An array of where clauses. Items: string

schemaPath (optional)

string

The schema path.

pythonTransform (optional)

string

The Python transform configuration. See Python Transform Object for supported options.

Kafka SQL

In progress

Python

The sourcePython object contains the following properties:

Property

Type

Description

functionPath (optional)

string

The path to the Python file, which should live in the python_functions subdirectory.

pythonModule (optional)

string

The module to import the Python function from.

tokens

object

A dictionary of tokens that will be passed to the Python function. This allows you to pass in substitution variables from the data flow spec.

Important

  • You must select one of functionPath or pythonModule.

SQL

The sourceSql object contains the following properties:

Property

Type

Description

sqlPath (optional)

string

The path to the SQL file, which should live in the dml subdirectory.

sqlStatement (optional)

string

The SQL statement to execute.

Important

  • While the sqlPath and sqlStatement properties are optional you must select one.

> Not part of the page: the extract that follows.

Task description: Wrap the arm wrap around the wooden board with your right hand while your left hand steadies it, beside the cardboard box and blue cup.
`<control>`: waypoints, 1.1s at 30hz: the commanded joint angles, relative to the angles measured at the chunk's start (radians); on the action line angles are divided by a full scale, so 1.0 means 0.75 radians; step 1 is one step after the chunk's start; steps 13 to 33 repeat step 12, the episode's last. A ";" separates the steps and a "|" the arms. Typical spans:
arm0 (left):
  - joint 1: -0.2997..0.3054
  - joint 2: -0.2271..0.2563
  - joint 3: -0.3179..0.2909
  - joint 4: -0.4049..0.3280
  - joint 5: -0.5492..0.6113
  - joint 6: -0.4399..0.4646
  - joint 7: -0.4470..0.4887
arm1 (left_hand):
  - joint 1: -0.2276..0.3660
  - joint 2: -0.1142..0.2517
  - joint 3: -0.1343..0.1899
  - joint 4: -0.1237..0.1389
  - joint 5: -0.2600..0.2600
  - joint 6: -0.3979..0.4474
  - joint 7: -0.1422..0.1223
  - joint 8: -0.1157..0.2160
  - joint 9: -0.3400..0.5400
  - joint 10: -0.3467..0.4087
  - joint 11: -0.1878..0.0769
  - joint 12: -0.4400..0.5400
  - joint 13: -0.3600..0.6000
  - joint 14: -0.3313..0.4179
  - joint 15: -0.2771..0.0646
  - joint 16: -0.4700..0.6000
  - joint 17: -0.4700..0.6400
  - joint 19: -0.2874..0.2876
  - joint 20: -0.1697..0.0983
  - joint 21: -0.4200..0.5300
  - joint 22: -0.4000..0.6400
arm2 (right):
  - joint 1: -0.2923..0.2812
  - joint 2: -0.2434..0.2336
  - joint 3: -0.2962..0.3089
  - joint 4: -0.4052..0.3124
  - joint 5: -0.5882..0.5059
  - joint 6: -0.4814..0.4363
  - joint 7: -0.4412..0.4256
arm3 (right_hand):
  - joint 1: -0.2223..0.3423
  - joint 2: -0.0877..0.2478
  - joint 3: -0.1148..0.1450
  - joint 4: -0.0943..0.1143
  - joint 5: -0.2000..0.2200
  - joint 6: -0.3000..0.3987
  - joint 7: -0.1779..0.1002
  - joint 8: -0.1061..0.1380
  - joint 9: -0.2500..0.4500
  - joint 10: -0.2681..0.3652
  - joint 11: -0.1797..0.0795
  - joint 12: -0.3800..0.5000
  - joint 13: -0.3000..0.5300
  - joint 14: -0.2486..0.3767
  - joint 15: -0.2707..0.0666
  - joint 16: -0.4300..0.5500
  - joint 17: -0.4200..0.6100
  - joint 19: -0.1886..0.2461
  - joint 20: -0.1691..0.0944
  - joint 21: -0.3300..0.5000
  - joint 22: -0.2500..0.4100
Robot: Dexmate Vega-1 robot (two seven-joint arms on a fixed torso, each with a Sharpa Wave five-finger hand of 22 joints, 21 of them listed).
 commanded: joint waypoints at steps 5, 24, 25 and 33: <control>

  • If both sqlPath and sqlStatement are provided, sqlStatement will take precedence.

Python Transform Object

The pythonTransform object can be used to specify a Python transform function to be applied to the dataframe post read. It can contain the following properties:

Property

Type

Description

functionPath (optional)

string

The path to the Python file, which should live in the python_functions subdirectory.

module (optional)

string

The module to import the Python function from.

tokens (optional)

object

A dictionary of tokens that will be passed to the Python function. This allows you to pass in substitution variables from the data flow spec.

Important

  • You must select one of functionPath or module.